EXTRACTED MATERIAL:

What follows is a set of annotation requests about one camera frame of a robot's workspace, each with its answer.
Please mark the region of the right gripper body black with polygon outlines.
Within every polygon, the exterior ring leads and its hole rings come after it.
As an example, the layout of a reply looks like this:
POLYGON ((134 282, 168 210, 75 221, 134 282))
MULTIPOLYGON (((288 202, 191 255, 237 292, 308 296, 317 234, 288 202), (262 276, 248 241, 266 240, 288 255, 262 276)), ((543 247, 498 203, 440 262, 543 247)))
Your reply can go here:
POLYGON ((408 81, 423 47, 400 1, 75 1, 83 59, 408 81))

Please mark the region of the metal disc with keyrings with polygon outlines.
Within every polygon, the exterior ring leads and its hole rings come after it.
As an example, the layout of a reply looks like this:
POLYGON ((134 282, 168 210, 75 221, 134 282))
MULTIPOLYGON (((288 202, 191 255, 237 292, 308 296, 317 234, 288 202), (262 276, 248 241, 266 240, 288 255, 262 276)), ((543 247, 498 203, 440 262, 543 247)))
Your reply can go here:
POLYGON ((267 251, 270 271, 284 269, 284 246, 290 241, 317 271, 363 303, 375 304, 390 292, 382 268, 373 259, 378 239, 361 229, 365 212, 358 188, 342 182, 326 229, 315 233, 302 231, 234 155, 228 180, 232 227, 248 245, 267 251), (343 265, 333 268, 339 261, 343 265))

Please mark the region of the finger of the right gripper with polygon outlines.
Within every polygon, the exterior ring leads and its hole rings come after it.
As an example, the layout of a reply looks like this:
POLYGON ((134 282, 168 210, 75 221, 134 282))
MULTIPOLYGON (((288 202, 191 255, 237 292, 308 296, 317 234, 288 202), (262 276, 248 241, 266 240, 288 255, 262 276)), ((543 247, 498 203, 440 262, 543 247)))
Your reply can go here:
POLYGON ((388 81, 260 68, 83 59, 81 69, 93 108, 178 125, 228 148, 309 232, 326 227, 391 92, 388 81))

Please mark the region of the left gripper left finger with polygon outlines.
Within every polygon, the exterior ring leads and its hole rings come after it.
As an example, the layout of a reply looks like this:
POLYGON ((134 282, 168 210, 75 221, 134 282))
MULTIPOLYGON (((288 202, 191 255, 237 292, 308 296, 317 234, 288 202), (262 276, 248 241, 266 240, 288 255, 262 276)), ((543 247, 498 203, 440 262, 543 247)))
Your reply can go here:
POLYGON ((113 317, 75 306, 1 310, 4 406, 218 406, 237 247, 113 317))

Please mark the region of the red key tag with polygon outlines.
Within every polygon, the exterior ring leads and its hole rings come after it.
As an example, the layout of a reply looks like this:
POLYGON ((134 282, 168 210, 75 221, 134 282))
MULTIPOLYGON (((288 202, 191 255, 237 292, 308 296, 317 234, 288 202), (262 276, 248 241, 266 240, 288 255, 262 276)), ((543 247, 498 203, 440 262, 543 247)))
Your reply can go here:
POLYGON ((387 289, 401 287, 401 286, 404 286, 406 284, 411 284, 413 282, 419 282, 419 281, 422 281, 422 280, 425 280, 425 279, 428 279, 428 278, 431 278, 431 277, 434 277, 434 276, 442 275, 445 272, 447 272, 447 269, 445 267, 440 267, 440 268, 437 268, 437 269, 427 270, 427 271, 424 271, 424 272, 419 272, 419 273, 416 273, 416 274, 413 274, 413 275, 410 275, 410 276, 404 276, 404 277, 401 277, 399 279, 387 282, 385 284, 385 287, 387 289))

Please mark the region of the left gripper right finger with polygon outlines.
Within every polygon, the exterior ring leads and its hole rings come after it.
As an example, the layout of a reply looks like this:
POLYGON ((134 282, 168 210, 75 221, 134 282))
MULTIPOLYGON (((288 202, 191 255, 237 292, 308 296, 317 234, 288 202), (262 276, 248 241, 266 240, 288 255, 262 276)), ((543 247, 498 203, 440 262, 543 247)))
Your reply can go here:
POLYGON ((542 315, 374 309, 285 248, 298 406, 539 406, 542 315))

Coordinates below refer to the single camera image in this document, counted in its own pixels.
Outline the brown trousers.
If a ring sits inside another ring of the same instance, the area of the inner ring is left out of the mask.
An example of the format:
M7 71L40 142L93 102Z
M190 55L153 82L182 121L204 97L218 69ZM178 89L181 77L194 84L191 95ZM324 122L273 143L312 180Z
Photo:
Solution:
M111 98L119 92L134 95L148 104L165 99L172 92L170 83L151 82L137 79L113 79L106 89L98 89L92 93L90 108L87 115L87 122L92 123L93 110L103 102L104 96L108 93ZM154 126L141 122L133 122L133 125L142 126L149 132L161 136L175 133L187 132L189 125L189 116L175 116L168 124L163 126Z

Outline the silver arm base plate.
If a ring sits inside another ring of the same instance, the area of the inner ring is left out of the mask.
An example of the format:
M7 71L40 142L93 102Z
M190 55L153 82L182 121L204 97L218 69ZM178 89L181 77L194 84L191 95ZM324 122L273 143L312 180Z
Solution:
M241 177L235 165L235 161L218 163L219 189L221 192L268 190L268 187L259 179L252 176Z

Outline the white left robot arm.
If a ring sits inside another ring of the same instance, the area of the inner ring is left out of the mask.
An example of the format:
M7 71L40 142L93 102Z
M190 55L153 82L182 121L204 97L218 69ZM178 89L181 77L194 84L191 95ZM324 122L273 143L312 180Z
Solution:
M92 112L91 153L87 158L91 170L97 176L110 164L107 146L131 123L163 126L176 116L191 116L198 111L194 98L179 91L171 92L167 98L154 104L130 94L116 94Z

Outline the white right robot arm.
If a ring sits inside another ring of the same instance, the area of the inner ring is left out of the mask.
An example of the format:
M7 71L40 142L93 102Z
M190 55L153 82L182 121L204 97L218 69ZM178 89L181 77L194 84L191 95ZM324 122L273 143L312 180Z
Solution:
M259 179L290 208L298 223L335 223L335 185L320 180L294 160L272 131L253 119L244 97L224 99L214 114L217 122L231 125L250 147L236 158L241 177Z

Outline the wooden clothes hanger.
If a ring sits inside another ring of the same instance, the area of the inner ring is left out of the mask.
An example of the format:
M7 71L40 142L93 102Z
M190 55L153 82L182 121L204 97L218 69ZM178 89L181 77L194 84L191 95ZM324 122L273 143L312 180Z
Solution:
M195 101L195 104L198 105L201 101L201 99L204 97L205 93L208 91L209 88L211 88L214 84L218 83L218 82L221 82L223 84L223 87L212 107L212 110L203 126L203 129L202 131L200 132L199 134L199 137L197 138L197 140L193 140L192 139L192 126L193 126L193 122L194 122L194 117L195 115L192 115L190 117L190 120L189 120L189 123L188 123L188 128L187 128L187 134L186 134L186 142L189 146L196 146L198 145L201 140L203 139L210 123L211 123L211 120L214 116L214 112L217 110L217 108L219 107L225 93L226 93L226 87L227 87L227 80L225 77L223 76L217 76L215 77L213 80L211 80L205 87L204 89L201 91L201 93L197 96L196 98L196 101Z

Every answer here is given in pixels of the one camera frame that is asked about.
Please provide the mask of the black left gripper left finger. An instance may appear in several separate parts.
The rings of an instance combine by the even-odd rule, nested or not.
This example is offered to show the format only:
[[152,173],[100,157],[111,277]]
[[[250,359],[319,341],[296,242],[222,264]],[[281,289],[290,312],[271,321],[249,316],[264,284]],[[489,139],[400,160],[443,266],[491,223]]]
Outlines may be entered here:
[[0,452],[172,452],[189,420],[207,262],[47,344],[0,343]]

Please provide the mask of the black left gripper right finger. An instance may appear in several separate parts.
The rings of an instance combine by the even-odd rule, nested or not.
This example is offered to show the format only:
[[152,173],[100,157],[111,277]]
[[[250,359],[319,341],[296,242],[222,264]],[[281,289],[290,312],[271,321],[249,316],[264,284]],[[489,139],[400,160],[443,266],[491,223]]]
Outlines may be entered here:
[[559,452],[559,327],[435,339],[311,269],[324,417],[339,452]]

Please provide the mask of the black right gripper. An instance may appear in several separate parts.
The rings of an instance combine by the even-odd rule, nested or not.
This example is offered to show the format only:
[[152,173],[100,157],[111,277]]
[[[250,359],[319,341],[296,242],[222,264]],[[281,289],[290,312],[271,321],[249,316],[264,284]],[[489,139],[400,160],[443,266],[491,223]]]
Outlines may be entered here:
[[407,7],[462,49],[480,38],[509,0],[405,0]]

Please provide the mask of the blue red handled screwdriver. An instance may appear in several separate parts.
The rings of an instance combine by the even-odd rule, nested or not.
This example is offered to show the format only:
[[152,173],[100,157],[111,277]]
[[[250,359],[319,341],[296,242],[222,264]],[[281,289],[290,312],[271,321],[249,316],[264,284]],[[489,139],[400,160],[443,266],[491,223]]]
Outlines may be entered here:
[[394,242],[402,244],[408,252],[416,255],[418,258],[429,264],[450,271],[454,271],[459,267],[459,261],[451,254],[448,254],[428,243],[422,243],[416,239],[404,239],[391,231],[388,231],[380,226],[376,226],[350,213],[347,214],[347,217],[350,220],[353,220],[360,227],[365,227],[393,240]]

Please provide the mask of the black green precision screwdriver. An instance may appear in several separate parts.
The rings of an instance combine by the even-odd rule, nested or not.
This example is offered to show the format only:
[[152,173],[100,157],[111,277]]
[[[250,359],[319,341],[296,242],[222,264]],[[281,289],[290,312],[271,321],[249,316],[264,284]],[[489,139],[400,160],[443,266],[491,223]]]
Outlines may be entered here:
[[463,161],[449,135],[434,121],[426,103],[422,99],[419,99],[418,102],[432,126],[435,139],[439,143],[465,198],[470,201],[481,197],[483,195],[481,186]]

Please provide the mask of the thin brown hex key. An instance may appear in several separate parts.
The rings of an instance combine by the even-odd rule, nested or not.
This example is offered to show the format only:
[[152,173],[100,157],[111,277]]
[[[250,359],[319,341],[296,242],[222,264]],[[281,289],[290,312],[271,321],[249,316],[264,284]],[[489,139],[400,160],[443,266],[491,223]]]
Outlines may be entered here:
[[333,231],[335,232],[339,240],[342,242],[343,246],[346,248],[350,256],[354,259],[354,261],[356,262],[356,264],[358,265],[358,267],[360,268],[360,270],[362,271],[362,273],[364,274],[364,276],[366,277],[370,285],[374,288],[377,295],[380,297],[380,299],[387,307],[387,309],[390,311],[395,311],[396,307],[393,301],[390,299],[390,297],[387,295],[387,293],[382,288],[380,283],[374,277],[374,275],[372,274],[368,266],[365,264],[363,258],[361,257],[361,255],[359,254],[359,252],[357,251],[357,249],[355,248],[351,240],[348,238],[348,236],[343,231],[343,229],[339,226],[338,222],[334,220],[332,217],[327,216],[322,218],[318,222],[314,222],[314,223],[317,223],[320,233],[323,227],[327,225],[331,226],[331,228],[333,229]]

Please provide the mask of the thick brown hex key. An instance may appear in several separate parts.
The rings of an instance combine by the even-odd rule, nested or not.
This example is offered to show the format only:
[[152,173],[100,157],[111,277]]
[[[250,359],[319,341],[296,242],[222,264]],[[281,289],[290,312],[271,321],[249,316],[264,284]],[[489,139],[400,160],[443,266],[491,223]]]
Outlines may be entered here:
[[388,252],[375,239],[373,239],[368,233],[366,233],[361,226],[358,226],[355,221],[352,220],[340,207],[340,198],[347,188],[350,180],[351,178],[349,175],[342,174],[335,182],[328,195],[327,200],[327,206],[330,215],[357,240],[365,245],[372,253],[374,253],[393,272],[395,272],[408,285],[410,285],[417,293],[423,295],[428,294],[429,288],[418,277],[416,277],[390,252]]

PROBLEM REQUIREMENTS: Only the lines from the line with "Please provide the mask of the thick" to the final line of the entries are to be returned, each exactly as written, both ends included.

TASK RESPONSE:
Please provide the mask of the thick brown hex key. An instance may appear in several separate parts.
The rings of an instance combine by the even-odd rule, nested or not.
This example is offered to show the format only:
[[152,173],[100,157],[111,277]]
[[[250,359],[319,341],[296,242],[222,264]],[[281,289],[290,312],[271,321],[249,316],[264,284]],[[489,139],[400,160],[443,266],[491,223]]]
Outlines may be entered here:
[[388,252],[375,239],[373,239],[368,233],[366,233],[361,226],[358,226],[355,221],[352,220],[340,207],[340,198],[347,188],[350,180],[351,178],[349,175],[342,174],[335,182],[328,195],[327,200],[327,206],[330,215],[357,240],[365,245],[372,253],[374,253],[393,272],[395,272],[408,285],[410,285],[417,293],[423,295],[428,294],[429,288],[418,277],[416,277],[390,252]]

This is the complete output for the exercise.